Высокий берег (Сытина) - страница 6

— Конечно, женился. Пять раз. У меня, знаешь, времени на эти дела много было...

— Вот и я ей так говорила, — просветлела Меньшая. — А сейчас было подумала... Очень уж ты красивый стал.

— Я?

— Офицер... Я в нашей группе старшая, мне говорят: «Пойдите к офицеру Луконину, он со своими людьми из тяжёлых боёв вышел, помогите дома убрать, бельё постирать, чтоб луконинцы хорошо отдохнули». Я спрашиваю: «Какой Луконин, не Василий?» А сердце в самые пятки ушло... А ещё когда сюда пришла, бойцы не пускают к тебе: «Он, — говорят, — пять суток не спал, отдыхает...» Ты большой начальник?

— Очень большой.

— Врё-ошь! Я вижу. Галка бы порадовалась за тебя, знаешь, как? Она ведь тебя больше всего на свете!..

— Ладно, ладно... Ты мне лучше вот что скажи: куда вас отправляют?

— Домой. Я в Новгород поеду.

— А может, в другое место, Меньшутка? Новгород очень разбит. С жильём туговато, родных у тебя нет...

— Нет, домой. Мне, Вася, теперь никогда больше трудно не будет. Трудное позади, — она протянула мягким, ласковым движением руку, положила её на руку брата, улыбнулась и прибавила. — Дай, хоть я тебя ещё разок поцелую, Васёк, а то всё говорим, говорим... Соскучилась я очень! Иногда знаешь, как бывало...

И, когда Луконин бережно обхватил ладонями маленькую, тонкую руку, он тихо спросил сестру:

— Химический завод этот в каком районе?

— Говорили, что под Дрезденом километров сорок. Сил хватит — продержится. Она, Вася, крепкая. Она очень упрямая. Она никогда не жаловалась, меня тянула. Бывало, сунет кусок... Эх, да что рассказывать!

— Под Дрезденом — это хорошо, — вздохнул Луконин и прижал ладонь Меньшой к своему лицу. — Там уже наши...


Меньшая осталась ночевать в доме Луконина. Несмотря на усталость он долго не мог уснуть, часто подходил к дверям в соседнюю комнату и прислушивался к тяжёлому, неровному дыханию сестры. Она спала, свернувшись клубочком, стараясь занимать как можно меньше места, одеяло натянула на голову и иногда садилась и пугливо бормотала что-то в полусне. Некоторые фразы Луконину удавалось понять, и тогда он морщился, как от боли, и к сердцу подкатывала тяжёлая, неукротимая злоба. Искурив четверть пачки табаку, он встал и пошёл по расположению. Стояла облачная, тёплая ночь, трудно было разглядеть часового в нескольких шагах, а не то что химический завод за много, много километров.
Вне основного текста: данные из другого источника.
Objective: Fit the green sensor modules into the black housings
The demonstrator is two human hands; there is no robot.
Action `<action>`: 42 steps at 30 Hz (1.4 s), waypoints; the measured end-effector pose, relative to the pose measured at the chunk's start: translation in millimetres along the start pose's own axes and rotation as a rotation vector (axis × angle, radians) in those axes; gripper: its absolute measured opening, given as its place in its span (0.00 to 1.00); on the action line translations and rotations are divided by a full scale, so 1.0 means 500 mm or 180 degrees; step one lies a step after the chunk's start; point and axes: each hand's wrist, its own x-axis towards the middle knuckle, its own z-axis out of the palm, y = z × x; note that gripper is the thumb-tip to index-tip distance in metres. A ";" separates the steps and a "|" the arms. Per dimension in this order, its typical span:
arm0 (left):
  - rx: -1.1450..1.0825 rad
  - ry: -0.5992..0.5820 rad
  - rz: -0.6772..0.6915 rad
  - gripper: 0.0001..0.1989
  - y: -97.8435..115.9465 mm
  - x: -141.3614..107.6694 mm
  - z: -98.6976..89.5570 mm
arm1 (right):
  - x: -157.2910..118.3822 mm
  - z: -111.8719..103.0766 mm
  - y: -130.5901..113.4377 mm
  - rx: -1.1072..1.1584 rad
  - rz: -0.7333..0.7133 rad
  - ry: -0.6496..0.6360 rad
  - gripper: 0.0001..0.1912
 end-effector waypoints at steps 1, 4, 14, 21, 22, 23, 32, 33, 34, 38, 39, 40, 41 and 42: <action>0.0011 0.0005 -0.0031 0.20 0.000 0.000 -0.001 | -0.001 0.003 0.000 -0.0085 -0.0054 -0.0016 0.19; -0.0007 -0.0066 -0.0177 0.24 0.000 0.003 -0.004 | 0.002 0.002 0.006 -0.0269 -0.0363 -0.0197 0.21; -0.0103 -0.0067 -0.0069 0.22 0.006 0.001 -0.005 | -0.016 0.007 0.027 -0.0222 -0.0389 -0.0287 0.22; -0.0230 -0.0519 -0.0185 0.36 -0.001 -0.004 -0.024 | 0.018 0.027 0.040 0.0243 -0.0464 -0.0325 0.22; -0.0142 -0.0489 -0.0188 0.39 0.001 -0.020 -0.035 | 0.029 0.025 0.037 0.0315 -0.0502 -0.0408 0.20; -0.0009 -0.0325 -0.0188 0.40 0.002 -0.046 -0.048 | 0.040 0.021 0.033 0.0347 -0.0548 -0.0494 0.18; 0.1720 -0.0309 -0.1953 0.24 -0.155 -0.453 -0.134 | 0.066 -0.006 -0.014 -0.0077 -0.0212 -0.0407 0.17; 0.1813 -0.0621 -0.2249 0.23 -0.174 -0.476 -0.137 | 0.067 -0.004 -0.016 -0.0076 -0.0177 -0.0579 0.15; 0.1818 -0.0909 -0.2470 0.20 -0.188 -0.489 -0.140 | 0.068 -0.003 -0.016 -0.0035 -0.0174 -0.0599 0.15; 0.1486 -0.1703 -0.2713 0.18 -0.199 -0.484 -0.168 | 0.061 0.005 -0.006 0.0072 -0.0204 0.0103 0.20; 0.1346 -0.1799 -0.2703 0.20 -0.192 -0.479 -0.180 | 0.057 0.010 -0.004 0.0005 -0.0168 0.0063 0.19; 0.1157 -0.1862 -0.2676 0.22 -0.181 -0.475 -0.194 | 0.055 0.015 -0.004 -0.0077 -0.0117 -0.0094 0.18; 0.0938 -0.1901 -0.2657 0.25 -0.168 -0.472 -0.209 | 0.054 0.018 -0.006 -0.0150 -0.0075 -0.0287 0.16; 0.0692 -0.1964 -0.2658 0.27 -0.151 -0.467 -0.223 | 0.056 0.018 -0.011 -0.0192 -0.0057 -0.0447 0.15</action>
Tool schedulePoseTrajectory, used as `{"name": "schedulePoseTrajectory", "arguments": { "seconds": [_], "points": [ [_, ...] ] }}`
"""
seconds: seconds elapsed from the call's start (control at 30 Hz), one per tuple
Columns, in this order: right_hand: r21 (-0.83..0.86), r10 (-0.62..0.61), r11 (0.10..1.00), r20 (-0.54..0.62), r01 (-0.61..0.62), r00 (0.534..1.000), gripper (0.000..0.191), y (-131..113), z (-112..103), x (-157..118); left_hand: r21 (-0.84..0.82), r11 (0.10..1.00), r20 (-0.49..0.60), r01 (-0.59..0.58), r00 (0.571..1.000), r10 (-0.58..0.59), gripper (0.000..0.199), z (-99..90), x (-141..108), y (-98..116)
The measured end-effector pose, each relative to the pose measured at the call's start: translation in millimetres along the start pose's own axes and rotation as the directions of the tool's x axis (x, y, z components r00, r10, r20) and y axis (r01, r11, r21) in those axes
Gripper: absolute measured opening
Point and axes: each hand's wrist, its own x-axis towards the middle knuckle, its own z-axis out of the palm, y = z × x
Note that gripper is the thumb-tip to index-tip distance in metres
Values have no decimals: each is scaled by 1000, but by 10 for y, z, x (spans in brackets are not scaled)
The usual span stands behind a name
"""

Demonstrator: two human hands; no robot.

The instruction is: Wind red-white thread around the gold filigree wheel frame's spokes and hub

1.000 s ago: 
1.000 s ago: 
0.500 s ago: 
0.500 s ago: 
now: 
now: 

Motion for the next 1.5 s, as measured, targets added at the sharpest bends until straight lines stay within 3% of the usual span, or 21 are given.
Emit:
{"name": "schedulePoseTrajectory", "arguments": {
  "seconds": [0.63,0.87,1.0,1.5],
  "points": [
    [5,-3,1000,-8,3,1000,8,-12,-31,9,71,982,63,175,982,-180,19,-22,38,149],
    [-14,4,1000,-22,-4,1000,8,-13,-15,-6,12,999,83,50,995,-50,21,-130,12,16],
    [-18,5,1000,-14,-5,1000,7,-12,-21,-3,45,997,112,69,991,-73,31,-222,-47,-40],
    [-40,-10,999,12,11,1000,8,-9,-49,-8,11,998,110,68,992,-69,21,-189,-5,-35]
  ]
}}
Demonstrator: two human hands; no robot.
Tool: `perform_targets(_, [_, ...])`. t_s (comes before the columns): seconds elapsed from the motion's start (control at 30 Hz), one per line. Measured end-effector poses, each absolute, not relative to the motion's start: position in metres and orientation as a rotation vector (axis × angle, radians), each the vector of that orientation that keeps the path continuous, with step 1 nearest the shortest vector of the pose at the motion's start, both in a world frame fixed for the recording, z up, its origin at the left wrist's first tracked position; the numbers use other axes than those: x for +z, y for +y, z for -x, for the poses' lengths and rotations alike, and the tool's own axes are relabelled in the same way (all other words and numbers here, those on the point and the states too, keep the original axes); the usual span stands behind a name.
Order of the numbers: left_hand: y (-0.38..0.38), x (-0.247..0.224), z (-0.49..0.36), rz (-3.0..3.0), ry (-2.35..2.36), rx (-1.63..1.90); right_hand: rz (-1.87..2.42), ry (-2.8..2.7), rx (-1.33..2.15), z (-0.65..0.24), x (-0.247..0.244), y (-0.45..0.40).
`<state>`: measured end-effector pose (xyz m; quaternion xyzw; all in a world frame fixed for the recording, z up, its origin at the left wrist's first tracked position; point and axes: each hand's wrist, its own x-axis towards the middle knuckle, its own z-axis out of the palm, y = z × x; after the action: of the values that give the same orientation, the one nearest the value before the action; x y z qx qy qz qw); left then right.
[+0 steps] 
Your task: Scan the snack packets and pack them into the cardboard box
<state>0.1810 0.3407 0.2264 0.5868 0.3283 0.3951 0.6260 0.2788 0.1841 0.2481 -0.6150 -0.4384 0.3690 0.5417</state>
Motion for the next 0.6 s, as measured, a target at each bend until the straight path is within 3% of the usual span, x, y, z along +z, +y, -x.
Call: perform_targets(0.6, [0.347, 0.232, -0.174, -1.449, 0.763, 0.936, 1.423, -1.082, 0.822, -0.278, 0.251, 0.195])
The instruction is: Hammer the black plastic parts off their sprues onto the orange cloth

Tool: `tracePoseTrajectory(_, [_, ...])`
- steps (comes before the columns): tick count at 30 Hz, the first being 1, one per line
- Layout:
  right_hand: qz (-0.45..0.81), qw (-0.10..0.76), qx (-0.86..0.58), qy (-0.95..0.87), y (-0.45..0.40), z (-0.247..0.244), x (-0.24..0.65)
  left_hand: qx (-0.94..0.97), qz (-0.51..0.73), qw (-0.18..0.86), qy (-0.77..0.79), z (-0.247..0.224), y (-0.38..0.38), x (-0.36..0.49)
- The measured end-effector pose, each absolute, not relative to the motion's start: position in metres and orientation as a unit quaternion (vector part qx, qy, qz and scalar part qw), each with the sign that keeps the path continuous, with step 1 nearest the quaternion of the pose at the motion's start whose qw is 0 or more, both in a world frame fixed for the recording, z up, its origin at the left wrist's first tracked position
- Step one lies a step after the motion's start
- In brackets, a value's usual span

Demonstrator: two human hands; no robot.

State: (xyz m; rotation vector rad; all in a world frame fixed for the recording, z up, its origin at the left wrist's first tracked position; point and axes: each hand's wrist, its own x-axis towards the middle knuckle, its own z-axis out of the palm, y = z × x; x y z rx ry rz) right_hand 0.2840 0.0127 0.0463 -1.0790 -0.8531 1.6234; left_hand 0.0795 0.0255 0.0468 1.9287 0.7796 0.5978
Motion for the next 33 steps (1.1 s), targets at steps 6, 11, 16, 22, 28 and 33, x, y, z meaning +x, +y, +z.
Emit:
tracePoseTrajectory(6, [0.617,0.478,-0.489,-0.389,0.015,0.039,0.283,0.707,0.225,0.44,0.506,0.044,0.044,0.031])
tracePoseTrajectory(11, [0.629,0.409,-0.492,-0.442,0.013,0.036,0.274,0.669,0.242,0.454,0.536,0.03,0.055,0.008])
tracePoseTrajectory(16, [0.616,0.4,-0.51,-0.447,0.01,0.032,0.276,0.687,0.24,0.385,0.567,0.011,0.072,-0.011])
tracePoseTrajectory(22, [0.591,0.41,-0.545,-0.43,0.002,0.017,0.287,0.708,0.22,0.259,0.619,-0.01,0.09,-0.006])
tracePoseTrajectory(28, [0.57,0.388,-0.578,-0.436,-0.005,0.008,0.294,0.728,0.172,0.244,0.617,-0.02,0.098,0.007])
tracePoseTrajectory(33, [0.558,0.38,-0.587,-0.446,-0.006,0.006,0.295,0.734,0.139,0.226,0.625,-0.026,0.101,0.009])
Но когда Луконин вглядывался в темноту и думал о Гале, впервые за последние годы он отчётливо видел высокий берег и чувствовал на своих ладонях прохладную тяжесть тугих тёмных кос. Он думал ещё, что всё хорошее приходит неожиданно и просто. Вот так пришла Меньшая, так пришло спокойствие, так придёт счастье.